◆ What to produce:
Transcribe each entry exactly; skip the images.

◆ Records shown:
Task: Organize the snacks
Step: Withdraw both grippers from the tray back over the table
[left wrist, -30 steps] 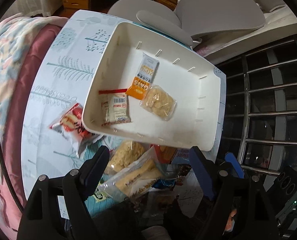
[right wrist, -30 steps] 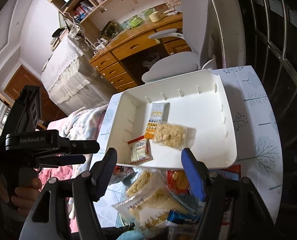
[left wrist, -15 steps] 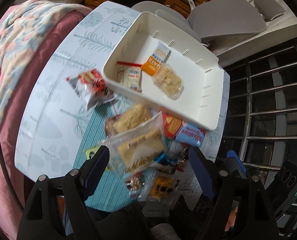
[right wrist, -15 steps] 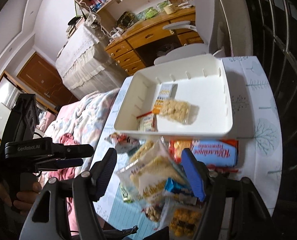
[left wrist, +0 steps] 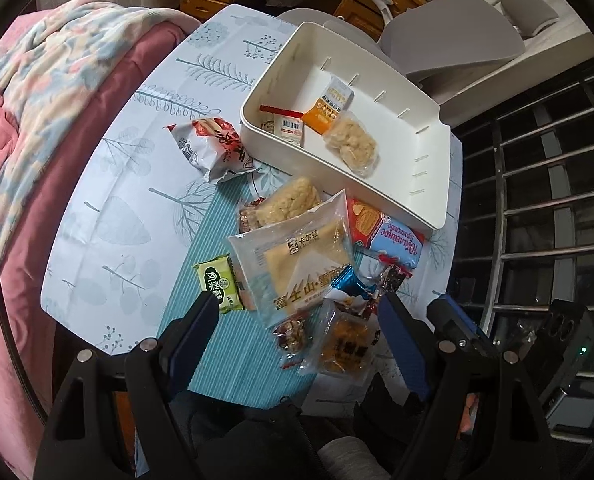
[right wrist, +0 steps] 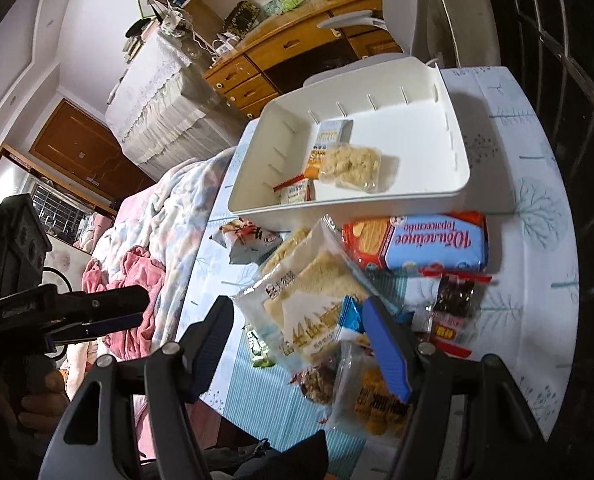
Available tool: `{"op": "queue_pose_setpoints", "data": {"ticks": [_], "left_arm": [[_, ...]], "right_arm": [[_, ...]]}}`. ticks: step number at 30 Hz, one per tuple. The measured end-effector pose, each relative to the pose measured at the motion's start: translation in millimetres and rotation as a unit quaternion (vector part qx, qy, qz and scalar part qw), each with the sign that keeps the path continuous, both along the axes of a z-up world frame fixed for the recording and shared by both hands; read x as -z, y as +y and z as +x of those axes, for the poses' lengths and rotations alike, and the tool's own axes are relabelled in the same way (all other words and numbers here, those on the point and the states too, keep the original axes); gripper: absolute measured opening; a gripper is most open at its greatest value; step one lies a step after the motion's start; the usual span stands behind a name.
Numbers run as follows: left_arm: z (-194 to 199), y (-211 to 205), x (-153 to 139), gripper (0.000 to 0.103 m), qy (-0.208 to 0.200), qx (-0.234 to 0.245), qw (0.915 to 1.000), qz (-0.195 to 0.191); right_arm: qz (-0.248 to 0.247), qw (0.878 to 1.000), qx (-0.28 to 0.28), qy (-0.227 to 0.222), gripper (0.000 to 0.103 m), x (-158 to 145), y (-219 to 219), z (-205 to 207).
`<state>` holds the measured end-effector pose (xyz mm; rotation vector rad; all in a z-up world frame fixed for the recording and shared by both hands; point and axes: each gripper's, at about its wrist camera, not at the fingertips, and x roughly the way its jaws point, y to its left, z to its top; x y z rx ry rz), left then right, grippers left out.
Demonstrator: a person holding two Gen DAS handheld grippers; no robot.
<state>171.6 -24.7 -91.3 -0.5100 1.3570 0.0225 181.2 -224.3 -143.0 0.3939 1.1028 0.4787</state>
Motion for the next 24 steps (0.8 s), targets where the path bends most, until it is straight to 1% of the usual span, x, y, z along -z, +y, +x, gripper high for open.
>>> {"op": "queue_pose_setpoints", "data": {"ticks": [3, 8, 11, 16, 18, 19, 20, 24], "left_arm": [[-0.9, 6.5, 0.7, 0.080, -0.001, 0.010, 0.9999, -0.004], [-1.7, 23.0, -1.0, 0.080, -0.009, 0.041, 0.9991, -0.007], [-1.1, 39.0, -3.1, 0.080, -0.016, 0.060, 0.9980, -0.012], [-1.3, 74.0, -6.0, 0.080, -0.016, 0.088, 0.9959, -0.011], [-0.9, 88.0, -4.6, 0.080, -0.013, 0.098, 0.9950, -0.013], [-0.5, 93.9, -3.6, 0.080, -0.012, 0.104, 0.9945, -0.012], [-0.2, 99.9, -2.5, 0.080, -0.011, 0.110, 0.9938, -0.011], [2.0, 121.9, 4.3, 0.081, -0.008, 0.141, 0.9900, 0.001]], "right_arm": [[-0.007, 1.000, 0.011, 0.004, 0.068, 0.5, 5.2, -3.2], [-0.011, 0.999, 0.049, 0.013, 0.068, 0.6, 19.8, -6.8], [-0.021, 0.997, 0.077, 0.018, 0.068, -0.8, 31.7, -8.8], [-0.021, 0.992, 0.124, 0.019, 0.068, -4.0, 51.1, -13.6], [-0.025, 0.989, 0.145, 0.025, 0.071, -2.0, 60.2, -17.4], [-0.025, 0.988, 0.153, 0.026, 0.080, -1.0, 63.5, -19.4], [-0.024, 0.986, 0.163, 0.027, 0.085, -0.1, 66.9, -22.1], [-0.028, 0.977, 0.208, 0.033, 0.085, 6.4, 81.3, -36.4]]}}
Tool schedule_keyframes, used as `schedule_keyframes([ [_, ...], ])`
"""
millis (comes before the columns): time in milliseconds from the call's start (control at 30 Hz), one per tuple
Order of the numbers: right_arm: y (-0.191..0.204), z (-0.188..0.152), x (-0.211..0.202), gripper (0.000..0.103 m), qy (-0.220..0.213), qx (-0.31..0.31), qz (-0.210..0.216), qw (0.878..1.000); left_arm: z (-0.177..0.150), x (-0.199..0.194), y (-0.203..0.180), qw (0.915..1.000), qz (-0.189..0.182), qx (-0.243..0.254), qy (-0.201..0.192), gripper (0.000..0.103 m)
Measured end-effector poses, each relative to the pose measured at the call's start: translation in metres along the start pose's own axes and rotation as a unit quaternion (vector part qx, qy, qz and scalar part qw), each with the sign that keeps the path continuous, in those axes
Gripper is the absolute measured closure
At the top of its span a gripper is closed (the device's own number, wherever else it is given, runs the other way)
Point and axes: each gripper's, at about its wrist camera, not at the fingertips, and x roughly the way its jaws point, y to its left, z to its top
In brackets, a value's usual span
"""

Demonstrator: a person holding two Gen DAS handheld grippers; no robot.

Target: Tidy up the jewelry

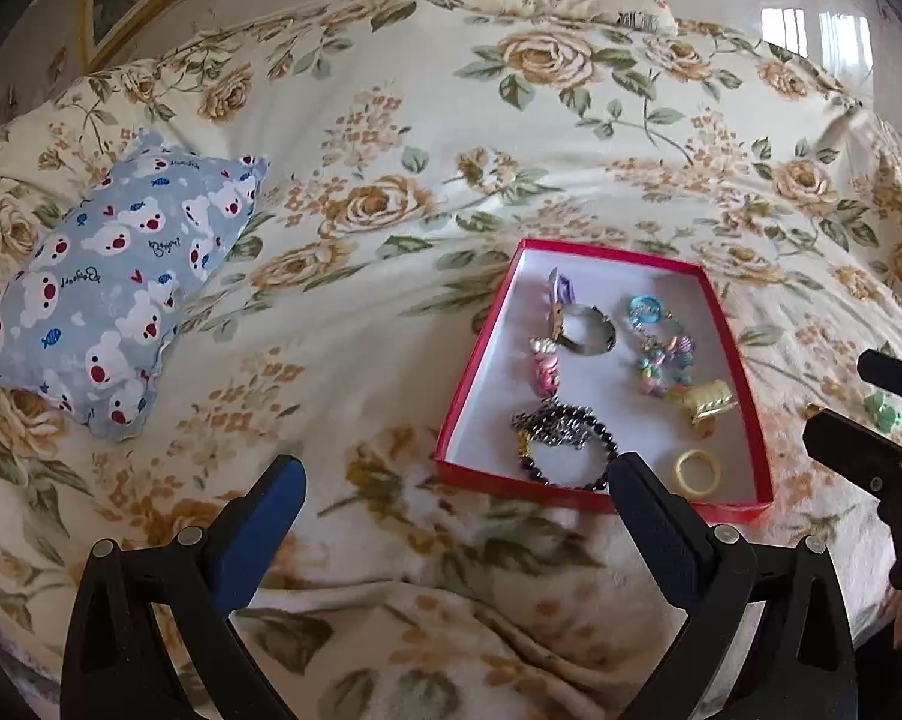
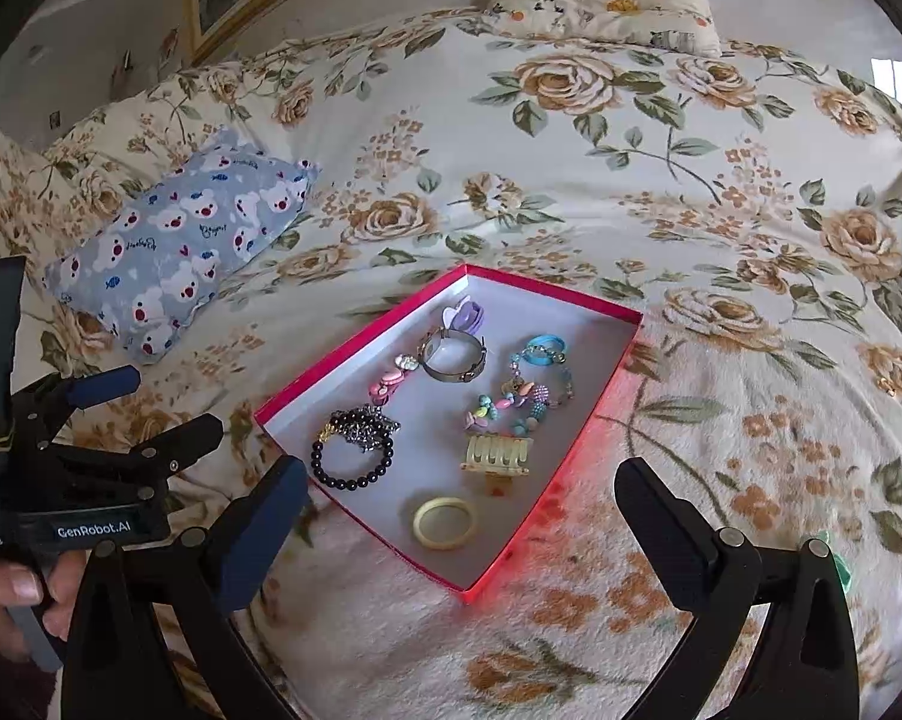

◆ Output:
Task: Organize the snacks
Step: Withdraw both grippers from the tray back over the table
[left wrist, -30 steps] 
[right wrist, -30 steps] 
[left wrist, -15 steps] 
[right wrist, -15 steps] 
[left wrist, +0 steps] 
[right wrist, +0 steps] 
Available tool: `{"op": "queue_pose_setpoints", "data": {"ticks": [_], "left_arm": [[_, ...]], "right_arm": [[_, ...]]}}`. ticks: step number at 30 Hz, one per tuple. The measured end-effector pose, each relative to the pose measured at the motion's start: translation in millimetres and rotation as a unit quaternion (vector part qx, qy, qz and scalar part qw), each with the sign that keeps the path continuous, both along the axes of a z-up world frame fixed for the recording and shared by both hands; read x as -z, y as +y and z as +x of those axes, for the poses' lengths and rotations alike, and the tool's own axes are relabelled in the same way (all other words and numbers here, those on the point and the states too, keep the original axes); gripper: absolute measured opening; a gripper is most open at its greatest value; step one lies a step after the motion's start; the usual span stands behind a name.
Numbers run as follows: left_arm: z (-194 to 199), y (-211 to 205), x (-153 to 139), gripper (0.000 to 0.103 m), qy (-0.208 to 0.200), qx (-0.234 to 0.245), qw (0.915 to 1.000), qz (-0.195 to 0.191); right_arm: qz (-0.248 to 0.247), qw (0.878 to 1.000), qx (-0.28 to 0.28), qy (-0.227 to 0.222), gripper (0.000 to 0.103 m), x (-158 to 145), y (-219 to 219), z (-205 to 207).
`<state>` holds the measured end-effector pose (xyz mm; rotation vector rad; all in a z-up world frame fixed for the recording and shared by both hands; point and axes: each gripper's, at about its wrist camera, not at the fingertips, and x roughly the way its jaws point, y to its left, z to its top; x y z rx ry rz), left then right, grippers left out.
Demonstrator: a person holding two Gen DAS handheld grippers; no robot.
<state>171.6 -24.7 -91.3 -0.5100 1.3570 0.0225 181.2 -224.3 -143.0 0.3939 1.1028 0.4787</state>
Motion for the next 24 steps (0.8 s), targets where the path bends most, until it is straight to 1% of the usual span, x, y, z along -z, +y, +x, gripper high for open.
>>> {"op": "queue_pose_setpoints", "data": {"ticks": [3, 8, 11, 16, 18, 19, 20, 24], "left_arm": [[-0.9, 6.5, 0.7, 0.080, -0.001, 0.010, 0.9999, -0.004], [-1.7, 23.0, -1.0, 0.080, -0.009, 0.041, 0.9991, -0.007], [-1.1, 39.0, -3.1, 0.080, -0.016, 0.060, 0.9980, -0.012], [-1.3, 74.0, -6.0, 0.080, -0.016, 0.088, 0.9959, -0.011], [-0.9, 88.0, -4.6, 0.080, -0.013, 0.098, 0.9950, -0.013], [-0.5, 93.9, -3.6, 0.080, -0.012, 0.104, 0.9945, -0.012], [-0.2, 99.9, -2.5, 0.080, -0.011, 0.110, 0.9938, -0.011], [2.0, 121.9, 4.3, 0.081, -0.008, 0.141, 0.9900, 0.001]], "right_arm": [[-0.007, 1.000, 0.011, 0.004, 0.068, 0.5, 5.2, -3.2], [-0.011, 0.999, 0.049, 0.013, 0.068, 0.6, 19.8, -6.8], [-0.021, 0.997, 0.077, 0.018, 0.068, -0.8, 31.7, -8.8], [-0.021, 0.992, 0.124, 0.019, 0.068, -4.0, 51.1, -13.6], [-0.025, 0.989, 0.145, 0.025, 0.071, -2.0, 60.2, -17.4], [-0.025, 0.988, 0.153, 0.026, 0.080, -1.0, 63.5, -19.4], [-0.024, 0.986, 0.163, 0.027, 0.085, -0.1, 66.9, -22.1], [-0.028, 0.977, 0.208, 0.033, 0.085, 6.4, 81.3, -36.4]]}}
Tool schedule_keyframes, used as `schedule_keyframes([ [_, ...], ])`
"""
millis (comes before the columns): time in milliseconds from the call's start (control at 30 Hz), one per tuple
Order of the numbers: right_arm: y (-0.191..0.204), z (-0.188..0.152), x (-0.211..0.202), gripper (0.000..0.103 m), qy (-0.220..0.213), qx (-0.31..0.31), qz (-0.210..0.216), qw (0.878..1.000); left_arm: z (-0.177..0.150), x (-0.199..0.194), y (-0.203..0.180), qw (0.915..1.000), qz (-0.189..0.182), qx (-0.243..0.254), qy (-0.201..0.192), gripper (0.000..0.103 m)
Measured end-effector poses, each relative to the pose measured at the call's start: translation in metres along the start pose's own axes and rotation as a unit quaternion (vector part qx, qy, qz and scalar part qw), each with the sign that keeps the path continuous, in those axes
Gripper is the absolute measured closure
At the top of its span a gripper is closed (the device's own number, wherever else it is given, runs the other way)
Point and axes: each gripper's, at about its wrist camera, not at the fingertips, and x roughly the way its jaws point, y to its left, z to its top
In brackets, a value's usual span
"""

Demonstrator: a person holding two Gen DAS handheld grippers; no robot.

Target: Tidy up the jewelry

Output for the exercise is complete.